Structure. Structure is not enough, history shows that. We've tried these things before, like the reorganization in 2013, 2014 for example. It ran into challenges because it focused so much on org charts and reporting lines and getting that right, but it overlooked the importance of culture, of incentives, of change management. Previous reforms sometimes created new silos rather than breaking them down. Efforts to improve collaboration between the bank and IFC are not new at all, we've been at this before. We've had quite a few integrated IFC-World Bank joint units or departments before. For example, on finance competitiveness, oil, gas and mining, private sector development. These units were since disbanded. So what's different this time?

A new structure alone will not fix the underlying issues. We need to think about how knowledge is captured, stored, shared, applied. Our evaluation of learning in lending found that some departments have really comprehensive knowledge systems, but these systems are fragmented. Managers receive very little or no guidance on how to foster excellence in knowledge sharing use, collaboration. Too many reports sit underutilized and we under-invest in communities of practice.
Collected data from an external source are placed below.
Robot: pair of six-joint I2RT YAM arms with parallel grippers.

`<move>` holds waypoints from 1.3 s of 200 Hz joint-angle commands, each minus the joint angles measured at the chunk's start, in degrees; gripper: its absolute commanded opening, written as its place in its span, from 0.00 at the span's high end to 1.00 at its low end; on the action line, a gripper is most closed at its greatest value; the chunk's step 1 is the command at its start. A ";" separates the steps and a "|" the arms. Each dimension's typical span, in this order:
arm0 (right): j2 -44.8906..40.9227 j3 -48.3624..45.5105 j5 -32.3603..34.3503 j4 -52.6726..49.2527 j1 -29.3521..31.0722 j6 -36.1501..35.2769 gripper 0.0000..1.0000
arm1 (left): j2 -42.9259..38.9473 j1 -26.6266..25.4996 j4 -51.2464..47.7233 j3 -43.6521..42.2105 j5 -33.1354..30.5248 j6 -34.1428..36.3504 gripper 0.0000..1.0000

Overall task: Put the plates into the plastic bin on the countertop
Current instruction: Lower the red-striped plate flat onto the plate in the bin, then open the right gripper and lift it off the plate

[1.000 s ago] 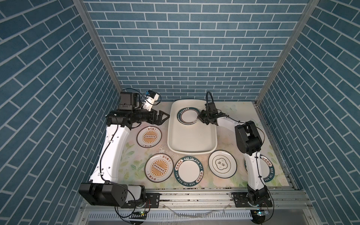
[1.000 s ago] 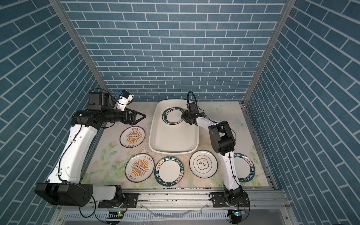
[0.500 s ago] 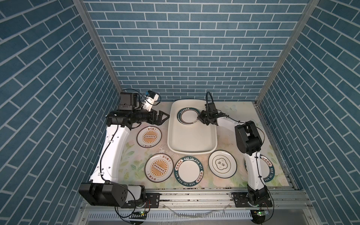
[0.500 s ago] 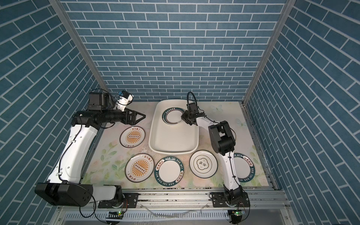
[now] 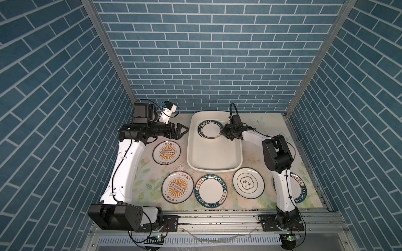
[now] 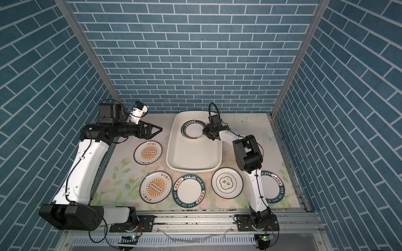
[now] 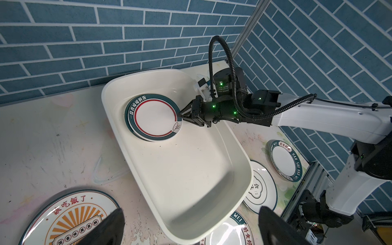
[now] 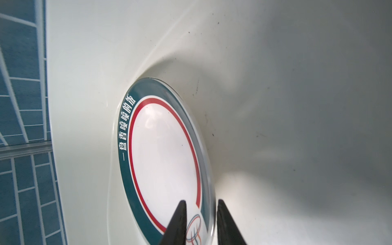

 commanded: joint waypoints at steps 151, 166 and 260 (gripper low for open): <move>2.51 2.59 -2.37 -1.18 0.36 1.01 0.82 | -1.24 2.32 2.61 -2.35 -1.59 -3.77 0.01; 2.28 2.53 -2.29 -1.27 0.36 0.93 0.81 | -1.27 2.67 2.92 -2.65 -2.06 -4.34 0.00; -10.02 -1.10 0.82 -3.42 0.27 -5.58 0.74 | 3.14 18.06 3.44 -4.27 -2.06 -12.29 0.00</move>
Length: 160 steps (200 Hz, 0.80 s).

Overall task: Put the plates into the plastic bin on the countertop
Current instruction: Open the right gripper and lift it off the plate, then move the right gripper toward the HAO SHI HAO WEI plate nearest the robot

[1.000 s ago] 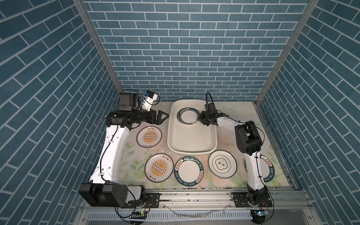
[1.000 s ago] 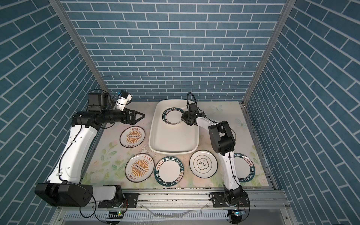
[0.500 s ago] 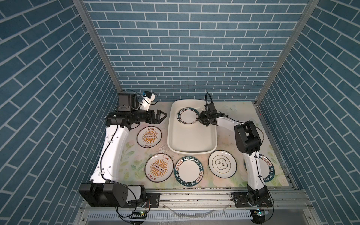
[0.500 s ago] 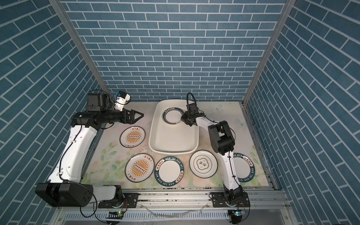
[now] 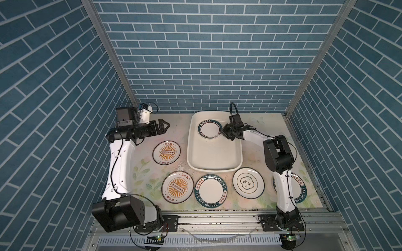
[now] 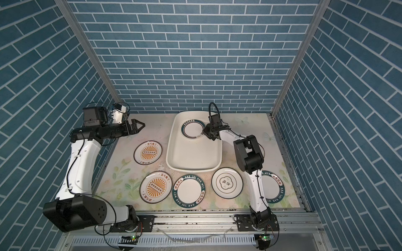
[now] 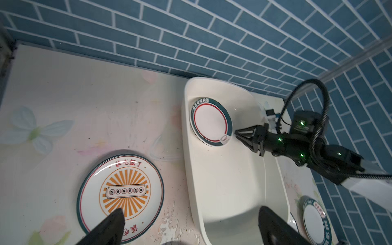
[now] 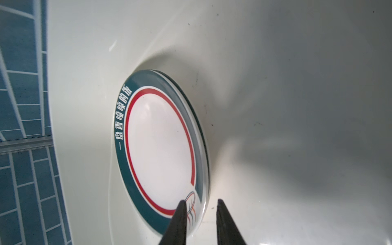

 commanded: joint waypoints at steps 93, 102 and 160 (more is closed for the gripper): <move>-33.38 -14.96 4.06 -8.76 -1.68 -14.78 0.66 | -0.46 1.85 -0.65 -6.30 12.58 5.61 0.00; -37.46 -17.96 4.77 -10.36 -2.38 -14.96 0.64 | -0.39 1.52 -0.88 -6.19 14.15 6.61 0.00; -56.99 -33.22 10.11 -27.31 -7.34 -11.57 0.58 | 1.53 -7.87 -4.63 -1.97 15.82 13.81 0.00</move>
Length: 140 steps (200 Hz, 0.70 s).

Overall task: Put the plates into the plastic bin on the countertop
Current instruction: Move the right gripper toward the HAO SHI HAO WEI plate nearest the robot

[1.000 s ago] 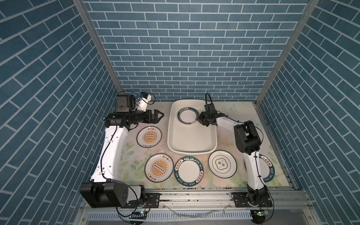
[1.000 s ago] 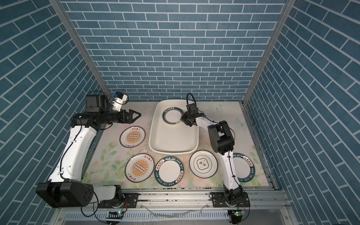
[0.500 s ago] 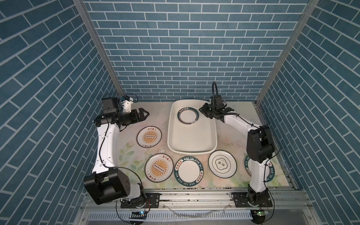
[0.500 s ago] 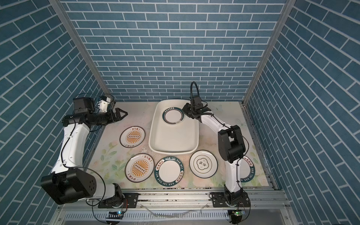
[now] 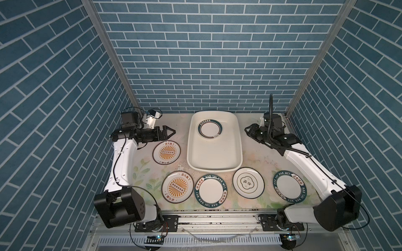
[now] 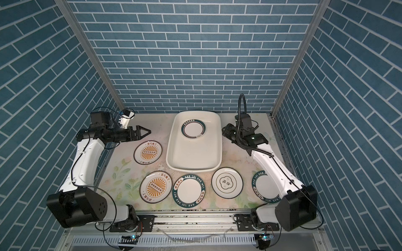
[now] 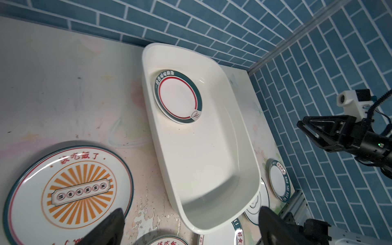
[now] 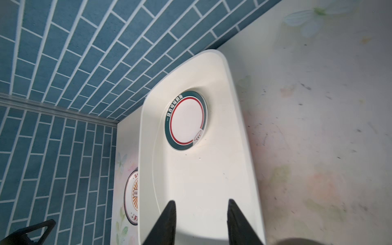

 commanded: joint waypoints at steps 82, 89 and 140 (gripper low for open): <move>-22.96 -25.17 29.73 -22.83 -9.47 22.85 0.22 | 4.06 -10.98 -2.55 5.74 0.39 3.47 0.00; -23.28 -25.82 29.34 -22.85 -10.95 22.22 0.22 | 4.13 -11.14 -2.60 5.98 0.37 3.25 0.00; -20.74 -27.39 20.72 -18.41 -19.32 11.89 0.20 | 3.97 -11.77 -1.13 5.30 0.42 1.53 0.01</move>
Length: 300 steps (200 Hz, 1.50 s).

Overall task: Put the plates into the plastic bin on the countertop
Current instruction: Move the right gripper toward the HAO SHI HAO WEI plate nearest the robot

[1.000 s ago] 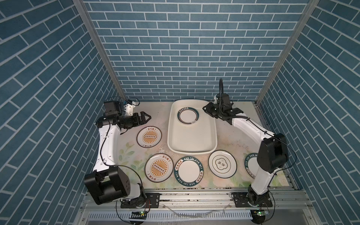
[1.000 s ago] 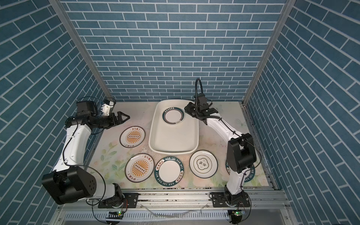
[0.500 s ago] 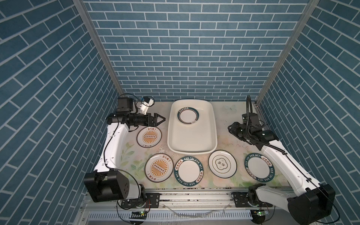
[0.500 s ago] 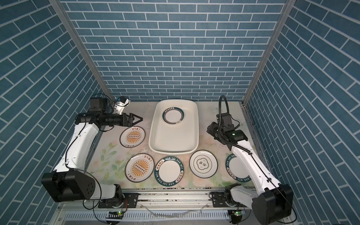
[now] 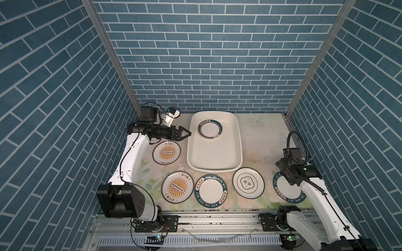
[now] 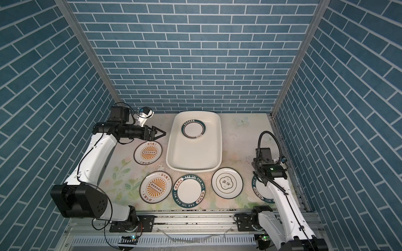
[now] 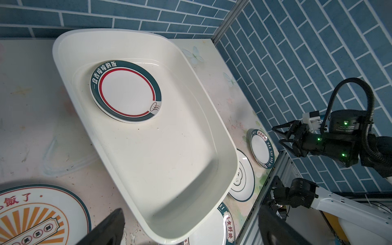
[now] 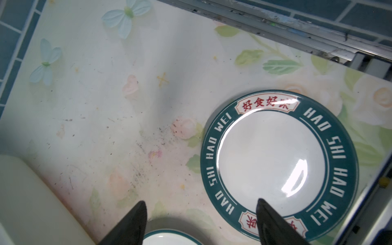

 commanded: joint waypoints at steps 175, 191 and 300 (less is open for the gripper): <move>2.87 -1.71 -5.17 -11.90 -22.69 -1.03 0.01 | 4.21 -2.00 -0.15 6.55 3.63 -2.94 0.00; 2.44 -2.70 -6.41 -11.18 -26.01 -1.46 0.01 | 4.25 -2.53 -0.10 6.63 3.15 -2.92 0.00; -0.02 -10.55 -12.84 -3.91 -38.81 -8.93 0.01 | 3.07 -3.77 -1.04 6.05 1.11 -2.57 0.00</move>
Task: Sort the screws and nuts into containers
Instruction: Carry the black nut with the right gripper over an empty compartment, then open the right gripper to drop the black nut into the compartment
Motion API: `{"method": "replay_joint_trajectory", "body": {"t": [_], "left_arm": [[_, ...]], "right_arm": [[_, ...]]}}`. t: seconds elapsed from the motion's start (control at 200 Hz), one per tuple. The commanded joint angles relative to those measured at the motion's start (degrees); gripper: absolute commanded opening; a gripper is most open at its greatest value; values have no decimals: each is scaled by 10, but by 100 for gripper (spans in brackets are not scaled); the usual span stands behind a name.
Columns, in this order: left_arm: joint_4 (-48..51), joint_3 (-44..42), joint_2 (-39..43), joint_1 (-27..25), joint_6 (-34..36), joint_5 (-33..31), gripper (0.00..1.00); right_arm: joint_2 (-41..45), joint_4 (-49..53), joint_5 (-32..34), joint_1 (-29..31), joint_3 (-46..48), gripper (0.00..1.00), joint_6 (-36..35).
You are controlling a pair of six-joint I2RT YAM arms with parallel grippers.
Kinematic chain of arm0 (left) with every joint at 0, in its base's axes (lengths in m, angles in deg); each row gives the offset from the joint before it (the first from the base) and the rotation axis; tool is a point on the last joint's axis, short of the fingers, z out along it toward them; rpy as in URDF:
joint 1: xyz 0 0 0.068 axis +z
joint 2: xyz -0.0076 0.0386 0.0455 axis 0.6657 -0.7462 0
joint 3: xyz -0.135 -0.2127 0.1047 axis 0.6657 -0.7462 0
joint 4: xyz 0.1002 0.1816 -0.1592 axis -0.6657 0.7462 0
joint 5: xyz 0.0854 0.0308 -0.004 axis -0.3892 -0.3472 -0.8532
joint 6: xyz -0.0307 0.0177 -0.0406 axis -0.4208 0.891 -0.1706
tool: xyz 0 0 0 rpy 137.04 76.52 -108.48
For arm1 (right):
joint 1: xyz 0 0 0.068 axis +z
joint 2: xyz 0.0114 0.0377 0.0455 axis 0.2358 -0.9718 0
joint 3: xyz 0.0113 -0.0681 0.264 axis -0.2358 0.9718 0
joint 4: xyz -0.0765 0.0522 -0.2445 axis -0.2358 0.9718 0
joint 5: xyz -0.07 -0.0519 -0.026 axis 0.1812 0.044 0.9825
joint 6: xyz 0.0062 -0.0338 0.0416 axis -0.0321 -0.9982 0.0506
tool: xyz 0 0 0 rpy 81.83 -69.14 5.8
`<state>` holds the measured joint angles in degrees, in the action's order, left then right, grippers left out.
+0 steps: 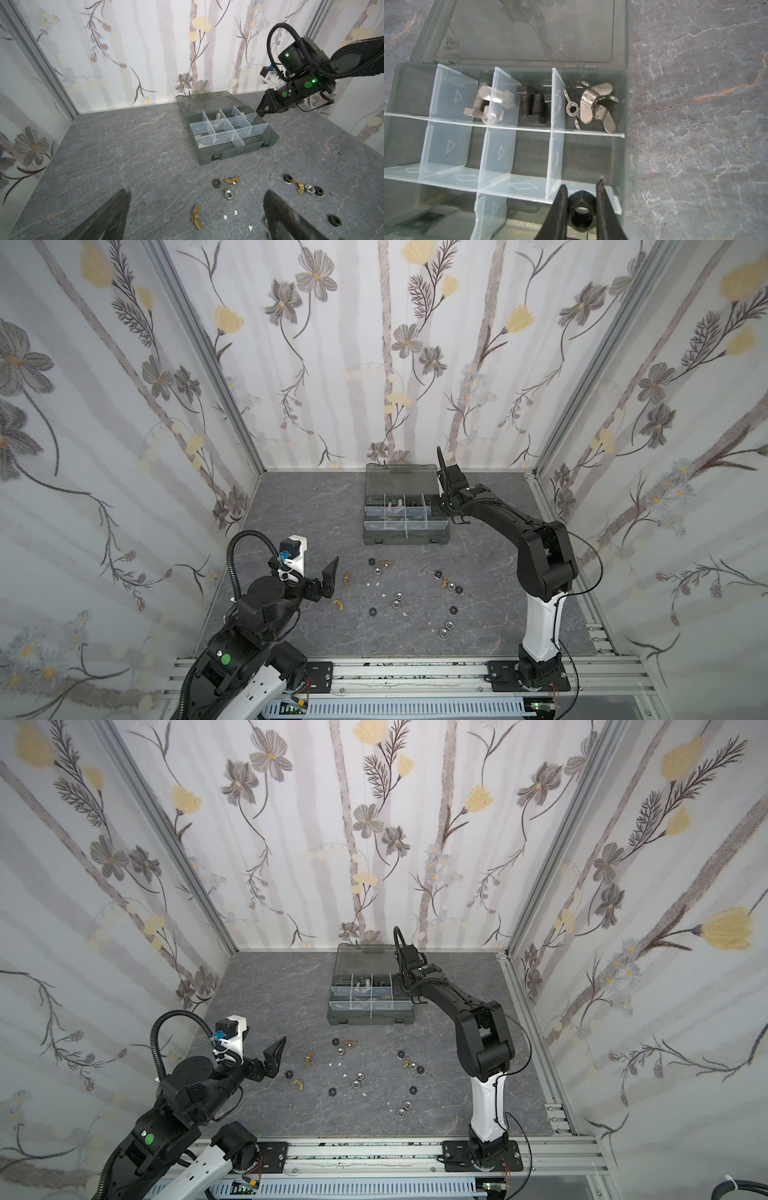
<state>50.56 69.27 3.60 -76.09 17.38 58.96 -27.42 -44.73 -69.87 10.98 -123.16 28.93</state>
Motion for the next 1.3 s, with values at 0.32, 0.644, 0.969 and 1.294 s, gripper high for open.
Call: {"method": "replay_joint_trajectory", "body": {"t": [0.32,0.644,0.969,1.294], "left_arm": [[-17,3,-1,3,-2,-1,100],[-17,4,-1,4,-2,-2,100],[-17,5,-4,5,-2,0,100],[-17,4,-1,6,0,6,100]], "right_arm": [[-62,-4,-7,1,-36,8,-20],[-76,-11,-8,1,-26,15,-23],[-67,-4,-1,0,-24,41,-29],[35,32,24,-7,30,42,-42]]}}
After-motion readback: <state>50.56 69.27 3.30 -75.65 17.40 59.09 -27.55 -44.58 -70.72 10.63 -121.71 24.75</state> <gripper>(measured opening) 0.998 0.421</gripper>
So professionalizing knowledge management, as you spoke about, Andrea, is key. Setting standards for how knowledge is captured, stored and shared. Investing in communities of practice and technical help desks. Managers can also do more I think to create safe spaces for informal learning and we open up our mistakes so lessons can truly be learned. I don't think we've emphasized enough knowledge brokering and making tacit knowledge sharing more systematic.

Darlene Christopher:

What do you mean by knowledge brokering? Could you expand on that a little bit?

Rasmus Heltberg:

So we often find that people don't necessarily just search for or access a report. They will go through a colleague who will point them to the right knowledge or who will explain how to apply a certain knowledge. That's knowledge brokering in practice. It's that mediation that colleagues do with each other. And sometimes when that role is explicit, as for example it sometimes has been in gender, how to access gender knowledge, then it becomes much more effective. So better knowledge management sometimes means not just the databases and IT systems, but actually the people systems for accessing that knowledge.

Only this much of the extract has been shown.